I been home for a week from our first 86TVs headline tour, right off the bat I got to say how much fun it was.
What an amazing bunch of fans 86TVs are gathering, every show was sold out and considering only one song is available to listen to I can’t help but think how this is a great example of true music fans.
Vibes to you, your energy is what made these shows exceptional.
I actually hadn’t been to some of these venues since I was a teenager, particularly the Cambridge Six Six club where I played countless times as a kid, as we arrived I commented to everyone in the band, “this is where I first heard Tinnitus,” (NOT THE BAND) the floors were still as sticky as I remembered and the graffiti in the toilets just as questionable.
Some things never change.
What came to my immediate conclusion on this tour was how much of a privilege it is to play any size venue when the people there to see you care.

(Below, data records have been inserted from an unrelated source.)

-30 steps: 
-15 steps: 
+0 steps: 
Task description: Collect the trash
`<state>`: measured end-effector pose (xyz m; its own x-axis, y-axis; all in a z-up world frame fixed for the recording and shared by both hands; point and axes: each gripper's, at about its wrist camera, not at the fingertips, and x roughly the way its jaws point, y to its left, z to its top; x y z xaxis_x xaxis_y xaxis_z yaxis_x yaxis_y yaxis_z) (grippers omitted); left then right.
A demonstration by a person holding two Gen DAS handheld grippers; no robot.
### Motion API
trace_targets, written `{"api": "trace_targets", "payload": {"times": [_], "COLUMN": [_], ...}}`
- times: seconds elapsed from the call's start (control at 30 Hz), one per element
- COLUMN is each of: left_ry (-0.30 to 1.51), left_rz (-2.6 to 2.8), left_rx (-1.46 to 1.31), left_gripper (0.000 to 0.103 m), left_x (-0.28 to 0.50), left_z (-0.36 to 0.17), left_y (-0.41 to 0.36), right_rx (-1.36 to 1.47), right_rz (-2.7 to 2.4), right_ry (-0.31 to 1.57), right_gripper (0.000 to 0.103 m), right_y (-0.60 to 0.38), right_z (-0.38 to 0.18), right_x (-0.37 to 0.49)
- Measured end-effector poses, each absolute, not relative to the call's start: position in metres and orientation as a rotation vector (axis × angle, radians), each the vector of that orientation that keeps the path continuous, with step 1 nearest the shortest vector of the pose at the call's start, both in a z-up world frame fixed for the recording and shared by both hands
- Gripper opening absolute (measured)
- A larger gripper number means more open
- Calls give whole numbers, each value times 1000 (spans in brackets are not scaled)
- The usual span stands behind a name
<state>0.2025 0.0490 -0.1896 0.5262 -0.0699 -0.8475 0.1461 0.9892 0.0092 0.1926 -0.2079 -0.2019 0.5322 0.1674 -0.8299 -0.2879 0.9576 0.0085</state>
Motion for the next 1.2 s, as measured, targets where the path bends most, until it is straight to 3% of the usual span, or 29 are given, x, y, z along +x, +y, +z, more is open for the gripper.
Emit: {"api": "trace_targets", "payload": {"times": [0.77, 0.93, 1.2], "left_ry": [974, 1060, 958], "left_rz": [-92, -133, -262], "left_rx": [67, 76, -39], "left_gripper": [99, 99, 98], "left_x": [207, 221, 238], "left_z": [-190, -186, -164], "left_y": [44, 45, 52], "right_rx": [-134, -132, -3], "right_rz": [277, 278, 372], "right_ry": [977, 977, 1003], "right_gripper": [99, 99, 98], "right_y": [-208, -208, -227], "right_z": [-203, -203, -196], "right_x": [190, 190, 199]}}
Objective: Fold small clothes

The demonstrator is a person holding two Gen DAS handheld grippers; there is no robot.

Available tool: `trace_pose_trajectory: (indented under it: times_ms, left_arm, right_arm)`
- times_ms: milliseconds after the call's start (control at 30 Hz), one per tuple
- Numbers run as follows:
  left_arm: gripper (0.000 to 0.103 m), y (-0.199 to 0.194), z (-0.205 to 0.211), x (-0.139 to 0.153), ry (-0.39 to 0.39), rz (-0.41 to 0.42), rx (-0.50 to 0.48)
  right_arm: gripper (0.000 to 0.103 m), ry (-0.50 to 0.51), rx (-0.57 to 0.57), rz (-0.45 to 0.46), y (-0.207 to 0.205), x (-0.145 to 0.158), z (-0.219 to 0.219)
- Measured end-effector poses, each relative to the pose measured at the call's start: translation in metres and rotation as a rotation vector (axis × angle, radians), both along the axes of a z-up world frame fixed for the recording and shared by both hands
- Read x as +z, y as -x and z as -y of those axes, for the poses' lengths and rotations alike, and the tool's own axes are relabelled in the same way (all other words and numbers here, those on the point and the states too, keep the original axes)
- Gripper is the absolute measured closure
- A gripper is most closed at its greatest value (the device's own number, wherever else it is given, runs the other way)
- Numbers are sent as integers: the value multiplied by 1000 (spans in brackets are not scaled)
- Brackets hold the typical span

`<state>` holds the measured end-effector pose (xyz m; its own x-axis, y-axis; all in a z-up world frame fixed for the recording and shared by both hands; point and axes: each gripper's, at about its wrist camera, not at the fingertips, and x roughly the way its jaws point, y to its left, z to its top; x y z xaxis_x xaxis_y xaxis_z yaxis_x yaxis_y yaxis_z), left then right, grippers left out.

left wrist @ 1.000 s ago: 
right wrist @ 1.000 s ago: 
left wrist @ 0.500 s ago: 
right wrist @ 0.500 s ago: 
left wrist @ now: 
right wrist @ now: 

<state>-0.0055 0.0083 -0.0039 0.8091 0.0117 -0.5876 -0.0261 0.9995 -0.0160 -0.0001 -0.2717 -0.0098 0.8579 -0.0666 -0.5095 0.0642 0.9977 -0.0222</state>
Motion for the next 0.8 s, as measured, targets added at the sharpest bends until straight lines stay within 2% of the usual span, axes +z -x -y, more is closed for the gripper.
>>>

From the performers point of view there’s the same nerves, for me personally the same preparation goes into playing a stadium as it does to a small 200 cap club, this is what led me to the conclusion that it’s not the size or stature, it’s the privilege of being in the presence of people who actually give a fuck.
That’s any performers dream gig.
Well our tour was dreamy and even though my body was battered and bruised by the end of it I didn’t want it to finish.
Btw, in the past I’ve played to countless rooms where people don’t care and it’s truly amazing how time moves slow in these cases, like your wading up hill through mud, it’s funny how when it’s all going well and your having the time of your life everything moves quick, like in a blink of an eye you're off stage.
It should be the other way round right?
Every night of the 86TVs tour I could see the whites of peoples eyes, I could smell the stale beer mixed in with various perfumes and fruity vape pens, there was no barrier, no high stage, just a band and a room full of people.
The connectivity was on high and immediate, like electricity, pure vibes.
I had a blast setting up my drums each day, taking the time to tune them and soundcheck.
I loved going to the merch stand at the end of the show and meeting people, folding t-shirts or rolling up posters we sold.
It was a blast.
I felt like a kid again and relished the simplicity of it all.
Now don’t get me wrong, I love the big stuff too, the whole hoo-ha that goes along with being in a big band, the responsibility and honour that comes with the big shows is truly priceless, for me the two bands I am in are just like comparing your two favourite food styles, both immensely tasty, just different!
I basically love it all, the whole thing, every part of it, especially so when the people you are playing to are so receptive.
That’s how magic is made.
It can’t be one sided, the vibes can’t transmit properly when you're wading through the muddy tundra, it takes two to tango, it’s a mutual thing and I learnt on this tour that size doesn’t matter one bit, LOL!
With all that positive energy and synergy it can make a club feel like a stadium, and I know from experience that the best bands can make a stadium feel like a club, intimate and exclusive.
My words might sound mental but believe me it’s true.
Ultimately I learnt on this tour that playing live music is a privilege I won’t ever take for granted.